Material to process:
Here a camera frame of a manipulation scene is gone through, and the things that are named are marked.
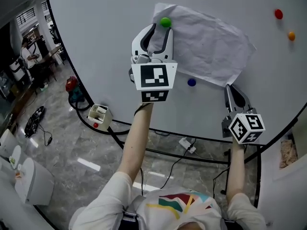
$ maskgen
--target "tiled floor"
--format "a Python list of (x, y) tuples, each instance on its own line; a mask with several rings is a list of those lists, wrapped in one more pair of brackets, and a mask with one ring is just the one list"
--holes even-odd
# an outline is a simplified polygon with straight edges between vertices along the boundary
[[(75, 110), (68, 101), (65, 92), (66, 79), (73, 72), (69, 63), (58, 66), (56, 77), (52, 79), (46, 91), (38, 94), (34, 102), (19, 117), (19, 128), (16, 136), (26, 154), (46, 167), (54, 176), (55, 187), (49, 206), (40, 207), (43, 213), (61, 230), (68, 229), (68, 223), (79, 207), (88, 205), (95, 199), (112, 174), (117, 170), (122, 150), (111, 136), (98, 134), (81, 123)], [(41, 105), (46, 114), (41, 121), (42, 127), (52, 133), (53, 141), (46, 147), (41, 130), (30, 139), (24, 137), (24, 127), (30, 115)], [(129, 129), (129, 126), (112, 123), (114, 131)], [(150, 132), (148, 148), (182, 155), (184, 149), (178, 141), (182, 137), (160, 136)], [(195, 143), (200, 156), (226, 161), (224, 152), (229, 144), (197, 140)], [(246, 156), (252, 154), (255, 147), (248, 147)], [(83, 165), (82, 161), (96, 164), (98, 169)], [(146, 152), (142, 165), (144, 171), (145, 193), (163, 186), (170, 173), (172, 164), (177, 158)], [(257, 160), (246, 165), (246, 194), (253, 202), (255, 196)], [(227, 166), (222, 164), (203, 163), (182, 159), (178, 162), (165, 187), (174, 185), (193, 189), (204, 194), (213, 194), (213, 178)], [(225, 196), (220, 193), (225, 187), (226, 173), (218, 179), (215, 187), (216, 201), (226, 209)], [(134, 193), (140, 193), (141, 176), (134, 183)]]

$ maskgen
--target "green ball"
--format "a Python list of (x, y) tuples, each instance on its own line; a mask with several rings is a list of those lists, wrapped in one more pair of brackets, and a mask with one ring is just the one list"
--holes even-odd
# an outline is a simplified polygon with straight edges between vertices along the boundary
[(163, 27), (170, 27), (172, 25), (171, 19), (164, 17), (160, 20), (160, 25), (162, 25)]

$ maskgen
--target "blue ball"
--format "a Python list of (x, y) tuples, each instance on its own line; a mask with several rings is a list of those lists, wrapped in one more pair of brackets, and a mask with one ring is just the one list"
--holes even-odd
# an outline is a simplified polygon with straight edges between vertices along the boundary
[(195, 79), (189, 79), (188, 85), (191, 86), (191, 87), (194, 87), (196, 85), (196, 80)]

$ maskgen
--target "white tabletop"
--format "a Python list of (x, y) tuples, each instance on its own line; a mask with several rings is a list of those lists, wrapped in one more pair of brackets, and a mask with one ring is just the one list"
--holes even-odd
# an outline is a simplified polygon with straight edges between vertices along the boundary
[[(131, 123), (141, 95), (130, 82), (131, 43), (151, 23), (158, 2), (215, 16), (245, 32), (256, 46), (235, 84), (262, 115), (265, 144), (307, 100), (307, 0), (50, 0), (67, 53), (92, 100), (109, 106), (115, 120)], [(274, 10), (283, 11), (277, 21)], [(293, 43), (287, 38), (294, 31)], [(223, 88), (203, 80), (189, 87), (177, 73), (165, 103), (156, 103), (151, 128), (223, 139), (227, 115)]]

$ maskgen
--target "paper sheet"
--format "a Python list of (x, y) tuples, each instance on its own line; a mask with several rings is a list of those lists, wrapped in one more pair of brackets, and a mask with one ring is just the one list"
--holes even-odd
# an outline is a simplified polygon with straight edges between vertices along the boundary
[[(158, 3), (153, 23), (168, 17), (174, 30), (178, 71), (220, 86), (232, 84), (256, 48), (247, 35), (217, 18), (174, 4)], [(167, 28), (157, 26), (148, 50), (162, 48)]]

What the task requires: Write down every line of the data above that includes the string "target".

Exercise output:
--target "tiled floor"
--target "green ball"
--target "blue ball"
--target "white tabletop"
--target "paper sheet"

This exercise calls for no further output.